With the Major League Baseball season getting ready to begin, is it even worth watching any teams besides the Yankees? The answer is a relieved yes. The reason – pitching. Aside from the Yankees star-studded lineup, there should be attention granted to others as well. This season features some of the most promising pitching staffs in years. They lie in the National League Central and the American League East.
In Chicago, Greg Maddux adds experience to a young, explosive pitching staff. He joins the likes of Kerry Wood, Mark Prior and Matt Clement on a staff that promises to keep hitters at bay all season. With earned run averages all under 4.11, and Prior’s at 2.43, the staff will be a force to be reckoned with this season. Carlos Zambrano rounds out the rotation as the fifth starter, and Kyle Farnsworth and LeTroy Hawkins will be coming out of the bullpen with ERA’s of 3.30 and 1.86, respectively. Expectations are that Cubbies could make another deep run into the postseason and possibly even break the curse.
Within the same division, you find what is arguably an even better rotation, in Houston. With a team ERA under four last season, the additions of premier pitchers Andy Pettite and Roger Clemens give Roy Oswalt some serious help in the starting rotation. The loss of closer Billy Wagner, however, may put them in the wildcard race and a step behind Chicago.
The two staffs are certainly a pair that could run through the postseason and challenge the All-Stars … I mean, Yankees. Jose Contreras, as a fourth starter, might hurt New York in the long run, especially if someone gets injured. The signing of closer Mariano Rivera is certainly a plus for them, however. The Yanks’ rotation is impressive, yet they will need those strong bats to pull through against other premier staffs.
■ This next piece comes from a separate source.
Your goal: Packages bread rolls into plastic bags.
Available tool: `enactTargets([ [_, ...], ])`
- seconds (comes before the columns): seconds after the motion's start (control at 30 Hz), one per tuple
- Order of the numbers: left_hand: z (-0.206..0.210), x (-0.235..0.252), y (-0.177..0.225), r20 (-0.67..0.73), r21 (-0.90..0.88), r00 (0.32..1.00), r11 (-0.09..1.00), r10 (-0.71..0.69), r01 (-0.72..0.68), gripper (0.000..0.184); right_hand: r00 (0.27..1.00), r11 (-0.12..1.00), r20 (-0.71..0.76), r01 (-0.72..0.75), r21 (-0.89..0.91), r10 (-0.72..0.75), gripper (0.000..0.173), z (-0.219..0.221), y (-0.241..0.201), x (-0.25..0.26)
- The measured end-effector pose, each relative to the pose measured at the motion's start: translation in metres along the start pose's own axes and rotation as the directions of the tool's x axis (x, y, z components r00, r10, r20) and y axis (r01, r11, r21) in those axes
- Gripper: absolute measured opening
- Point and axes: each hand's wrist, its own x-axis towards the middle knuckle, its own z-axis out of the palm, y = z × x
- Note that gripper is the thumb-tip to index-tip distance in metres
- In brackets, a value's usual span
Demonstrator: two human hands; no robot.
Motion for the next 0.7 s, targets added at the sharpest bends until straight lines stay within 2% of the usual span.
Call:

Within the division, of course the Yankees have to be worried about Boston. The Red Sox pose an immediate threat to the Bronx Bombers. Not since Curt Schilling was paired with Randy Johnson has there been a dominating duo like the one Schilling promises to be a part of with Pedro Martinez. The result of the Schilling-Johnson pairing was a World Series, and they didn’t have Derek Lowe and Tim Wakefield to back them up as the Sox do now. We often forget that pitching has been winning championships.
If the Yankees had Alex Rodriguez playing every position, it wouldn’t even matter if the opposing pitcher had his great stuff that day.
The Yankees’ World Series teams were led by pitching, as were the Diamondbacks and the Braves.
Sometimes you have to look past the glamour of homeruns, and pay attention to those K’s being posted up on the outfield wall.